State health officials want to find out and propose using $800,000 in administrative penalties collected from hospitals since 2007 for a collaborative project to study the problem.

"The public at large keeps asking, 'how can this keep happening?'" says Kathleen Billingsley, deputy director for the state Department of Public Health. "We see ourselves as having a great opportunity to conduct this statewide initiative to share best practices, and hopefully reduce the rate of retained foreign objects in patients not just in California, but in other states as well."

Billingsley says inadvertently retained foreign objects, including catheters, a denture, drill bits, electrodes, sponges, screws, tubing, tissue specimens, and wires, account for 18.6% of all adverse events reported by the roughly 450 California hospitals that perform invasive procedures.

Time-outs, pre- and post-surgery foreign object counts, double and triple staff repeat counts and checks, precision-count packaging, X-ray labeling, and other measures still fail to put a dent in the number of surgical teams that repeat the same mistakes.

For example, for fiscal year 2007-08, state health officials counted 141 retained foreign objects in patients.
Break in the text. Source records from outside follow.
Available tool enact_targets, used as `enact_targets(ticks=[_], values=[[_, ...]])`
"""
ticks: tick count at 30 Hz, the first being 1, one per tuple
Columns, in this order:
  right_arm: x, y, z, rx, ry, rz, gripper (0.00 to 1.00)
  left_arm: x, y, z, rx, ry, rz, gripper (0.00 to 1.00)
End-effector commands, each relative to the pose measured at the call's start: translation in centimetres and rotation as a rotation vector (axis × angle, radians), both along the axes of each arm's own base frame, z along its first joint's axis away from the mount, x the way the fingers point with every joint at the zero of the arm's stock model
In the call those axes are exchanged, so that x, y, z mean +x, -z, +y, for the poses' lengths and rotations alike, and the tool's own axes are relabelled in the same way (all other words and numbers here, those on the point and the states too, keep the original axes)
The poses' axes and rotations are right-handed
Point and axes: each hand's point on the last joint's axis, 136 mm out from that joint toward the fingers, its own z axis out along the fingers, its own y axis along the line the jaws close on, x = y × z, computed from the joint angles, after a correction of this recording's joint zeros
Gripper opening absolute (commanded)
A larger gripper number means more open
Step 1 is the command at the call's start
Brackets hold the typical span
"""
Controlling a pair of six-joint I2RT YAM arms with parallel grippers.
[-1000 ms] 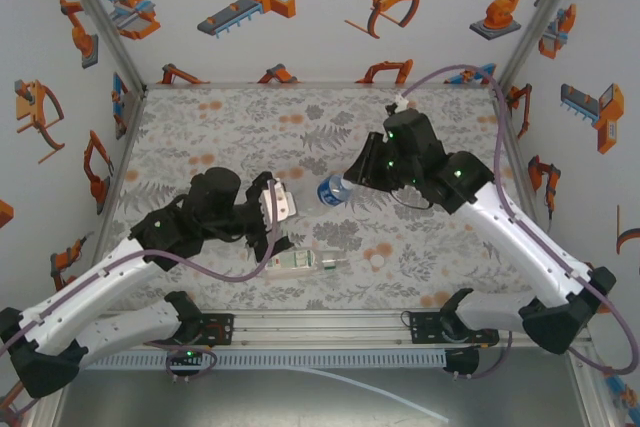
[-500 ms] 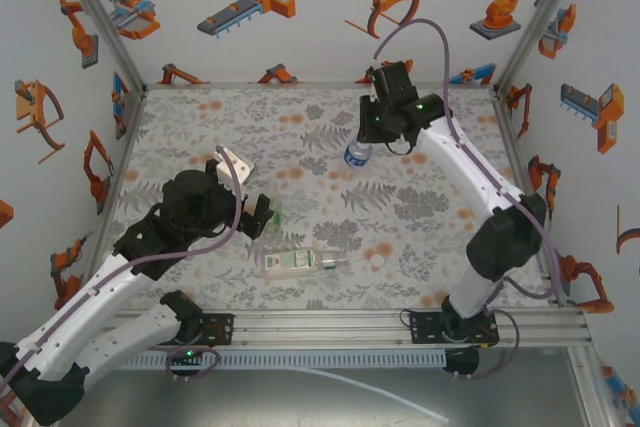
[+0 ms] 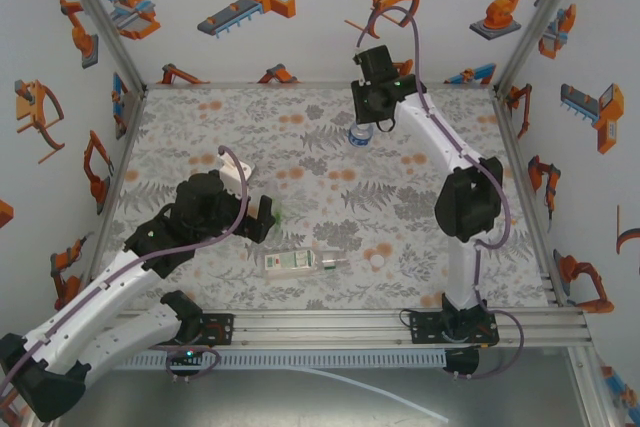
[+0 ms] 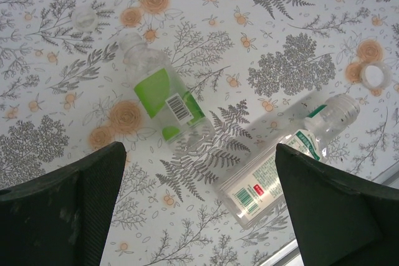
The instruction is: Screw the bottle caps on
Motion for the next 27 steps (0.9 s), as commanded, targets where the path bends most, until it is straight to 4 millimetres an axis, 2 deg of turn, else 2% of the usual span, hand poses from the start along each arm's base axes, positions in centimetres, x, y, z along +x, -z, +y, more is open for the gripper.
enact_targets(ticks=[1,6,11,14,21,27], values=[[0.9,-0.7,0.0,0.006,-0.005,-0.026,0.00,0.2,-0.2,-0.1,-0.026,-0.011,0.006,0.97],[0.9,0.3,-0.2,-0.005,0.003,-0.009,0.05,0.2,0.1,-0.3,-0.009,0.003,0.024,0.97],[0.8,0.2,-0.5,-0.014,0.013,-0.014,0.40,0.2,0.4,-0.6,-0.011,0.010,0.036,0.97],[0.8,-0.3,-0.5,-0.012,0.015,-0.023,0.52,0.1,0.4,-0.6,-0.015,0.009,0.041,0.97],[-0.1,-2.9,-0.6,0.009,0.004,-0.046,0.57,-0.2,0.6,-1.1,-0.027,0.031,0.067,0.97],[-2.7,-5.6,-0.9,0.051,-0.028,-0.060,0.58,-0.2,1.0,-1.3,-0.033,0.022,0.111,0.97]])
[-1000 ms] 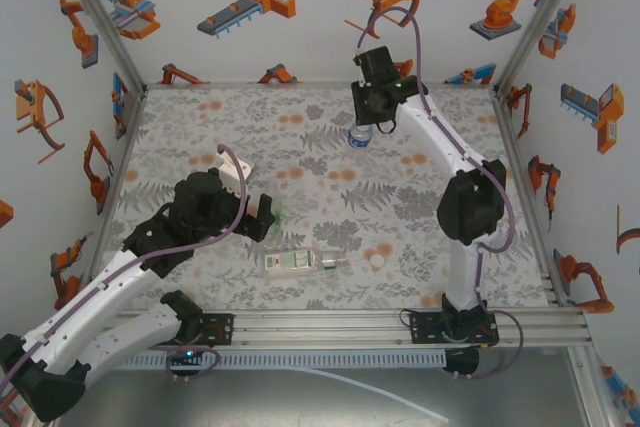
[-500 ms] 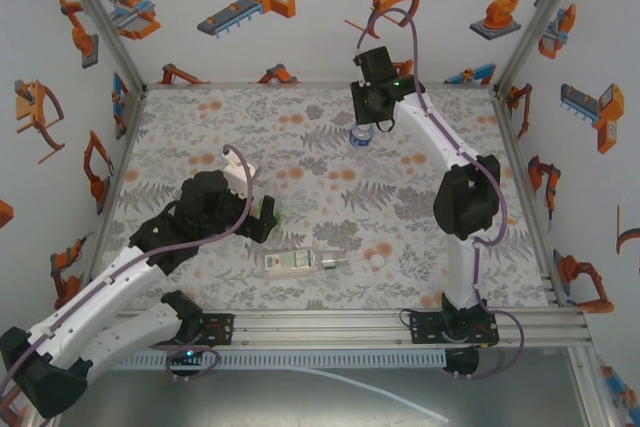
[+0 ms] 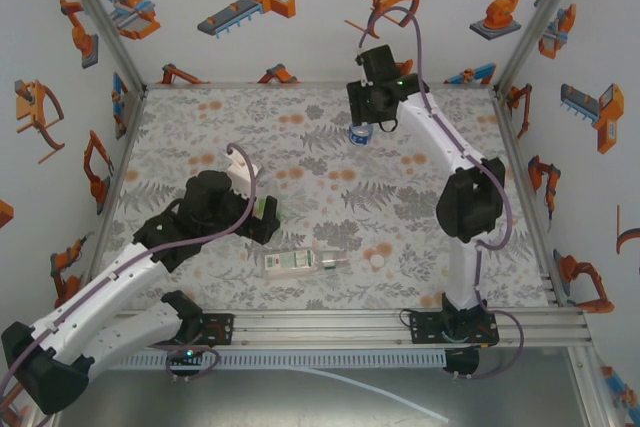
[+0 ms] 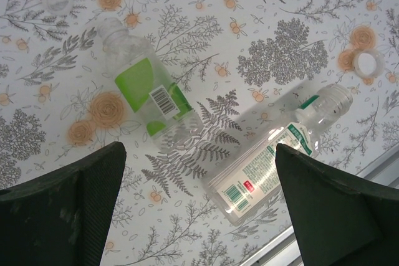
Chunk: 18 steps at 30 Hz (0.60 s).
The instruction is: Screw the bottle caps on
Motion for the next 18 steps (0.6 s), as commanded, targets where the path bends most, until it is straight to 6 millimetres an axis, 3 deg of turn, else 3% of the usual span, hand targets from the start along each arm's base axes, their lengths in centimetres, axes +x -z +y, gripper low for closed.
enact_targets(ticks=[1,6,12,18], values=[[-2.4,-4.9,-0.3,0.061,-0.033,-0.065,0.58,-0.2,-0.8,-0.3,-0.038,-0.006,0.032,0.97],[-6.4,-6.2,0.6,0.095,-0.147,-0.075,0.59,-1.0,-0.5,-1.2,-0.059,0.043,0.089,0.97],[-13.5,-6.1,4.4,0.143,-0.460,-0.131,0.61,-1.4,-0.4,-1.1,-0.074,0.020,0.120,0.97],[-21.3,-4.0,7.8,0.155,-0.812,-0.167,0.65,-1.5,0.0,-0.9,-0.091,-0.007,0.143,0.97]])
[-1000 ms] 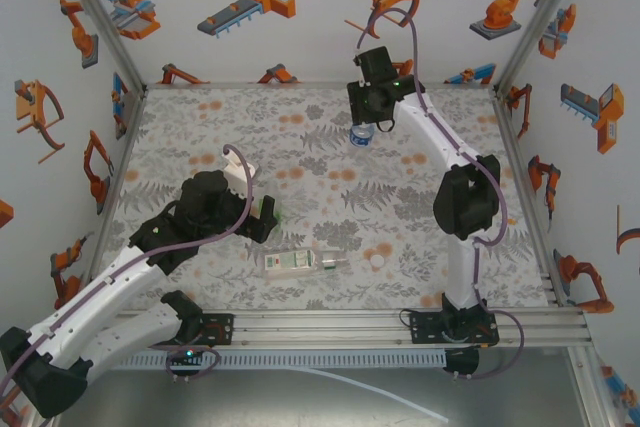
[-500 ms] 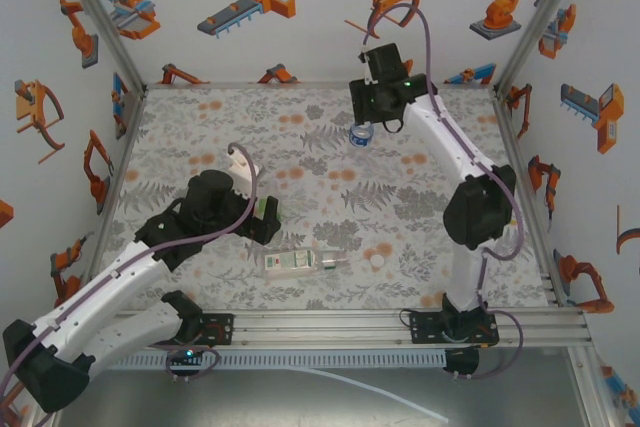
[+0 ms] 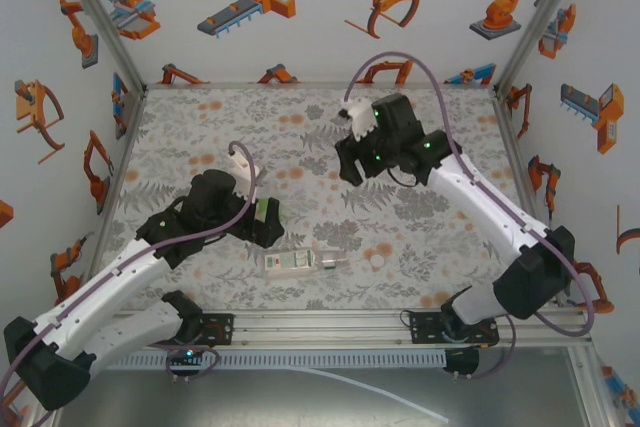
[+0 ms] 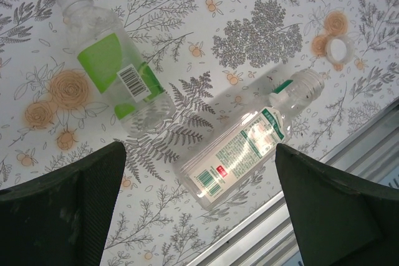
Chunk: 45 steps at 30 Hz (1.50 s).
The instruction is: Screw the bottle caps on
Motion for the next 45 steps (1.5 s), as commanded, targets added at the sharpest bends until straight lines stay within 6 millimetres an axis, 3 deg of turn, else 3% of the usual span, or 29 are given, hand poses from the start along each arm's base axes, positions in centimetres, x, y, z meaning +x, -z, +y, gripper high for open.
enact_targets(ticks=[1,11,16,32,39,45], values=[[-4.0,-0.5,2.5,0.047,-0.263,-0.087,0.66,-0.4,-1.1,-0.1,-0.042,-0.014,0.013,0.97],[-12.9,6.6,4.8,-0.047,-0.656,-0.058,0.68,-0.9,-1.2,1.0,-0.021,-0.041,0.021,0.97],[-15.4,10.1,4.8,-0.113,-0.772,-0.095,0.70,-1.1,-1.5,1.6,-0.019,-0.055,0.006,0.97],[-17.1,17.8,6.2,-0.177,-0.860,-0.037,0.67,-1.3,-1.4,1.4,-0.029,-0.050,0.024,0.97],[-16.7,20.6,5.7,-0.222,-0.831,-0.039,0.59,-1.1,-1.2,1.8,-0.007,-0.057,0.007,0.97],[-17.1,20.9,5.4,-0.226,-0.828,-0.043,0.45,-1.1,-1.0,1.3,-0.023,-0.046,0.025,0.97]])
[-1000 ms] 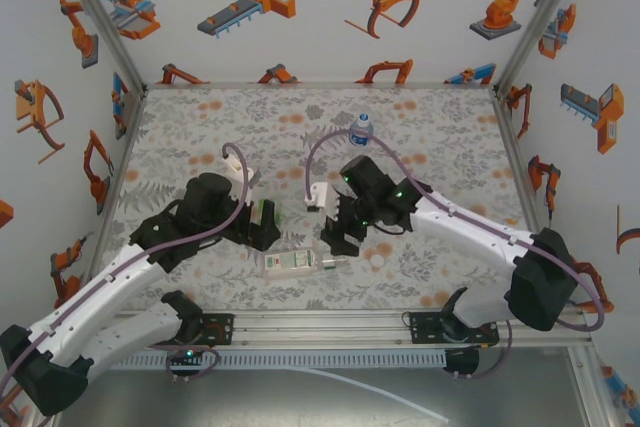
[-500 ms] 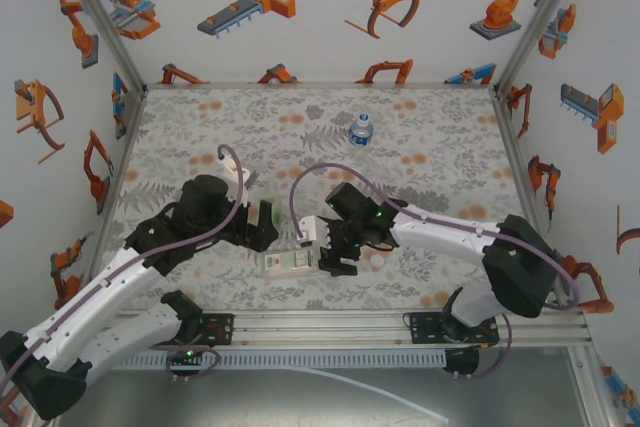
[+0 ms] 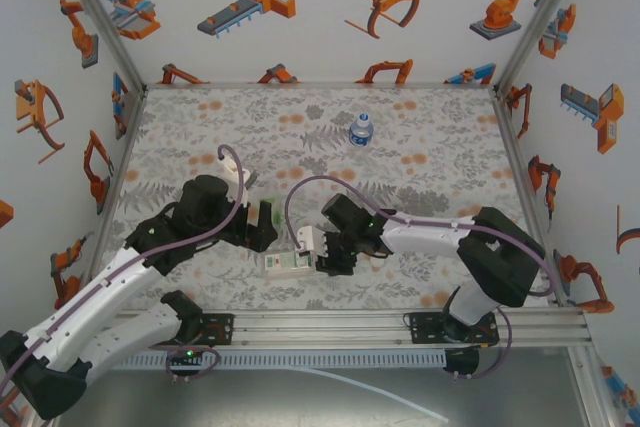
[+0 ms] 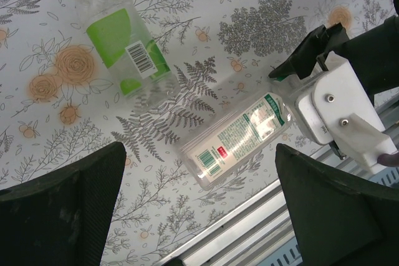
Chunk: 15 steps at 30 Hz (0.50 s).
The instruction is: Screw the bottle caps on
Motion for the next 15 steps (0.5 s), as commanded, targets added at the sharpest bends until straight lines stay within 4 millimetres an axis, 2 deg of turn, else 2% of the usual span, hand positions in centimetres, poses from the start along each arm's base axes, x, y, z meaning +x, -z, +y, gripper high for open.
enact_targets(ticks=[1,8,15], values=[[-0.3,0.6,-0.5,-0.011,0.003,-0.019,0.43,-0.1,-0.9,-0.4,-0.026,0.010,-0.001,0.97],[-0.2,-1.9,-1.0,0.016,-0.010,-0.089,0.31,-1.0,-1.9,-1.6,-0.057,0.099,0.002,0.97],[-1.1,-5.6,-2.1,0.006,-0.103,-0.250,0.20,-3.6,-2.7,-3.5,-0.098,0.288,0.051,0.97]])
For the next fiscal year, 2008-09, the count was 196. And in the first 70 days of the 2010 fiscal year, between July 1 to Sept. 8, 2009, 45 foreign objects have been reported. At this pace, by end of this fiscal year, the number of mistakenly left objects will number 225.

According to state documents submitted by Billingsley's staff to the state Legislature, the "High-Risk Operating Room Department Safety Collaborative" is designed "to assist hospitals in developing a culture of safety and improving communication with the operating room, with the intent to reduce or eliminate adverse events."

The proposal notes that a report by Thomas J. Krizek, MD, of the University of South Florida, found that "as many as 45% of all surgery patients had one or more adverse events and that over 20% had events considered serious and either limb or life-threatening.

"The study also found that surgery patients who experienced no adverse event had an average hospital stay of eight days, whereas patients with an adverse event had an average stay of over 23 days and those with a serious adverse event had a stay of 32 days."

Billingsley says the proposed collaborative will "engage healthcare providers in implementing identified best practices to reduce the retention of a foreign object during surgery." A number of hospitals will be recruited to participate.

She says she feels confident that even with the current state budget crunch, the funds will be approved because the money is earmarked to improve quality of care.

The collaborative will explore processes, which when consistently implemented, will reduce the number of forgotten objects. For example, one tactic might be "consistent and methodical wound exploration before closing, attention to human factors contributing to error, and the use of assistive technology."

The project will begin officially when the Legislature approves the expenditure, expected later this year.

Hospitals have an added incentive to participate. As of Oct. 1, 2008, the Centers for Medicare and Medicaid Services will no longer reimburse hospitals for the cost of caring for a patient's injuries—such as infection or repeated surgeries—necessitated by a retained foreign object.

"We have definitely selected an area for research where we believe we can improve the health and safety of the people of California," Billingsley says. "And we all agree that this is not a California specific issue."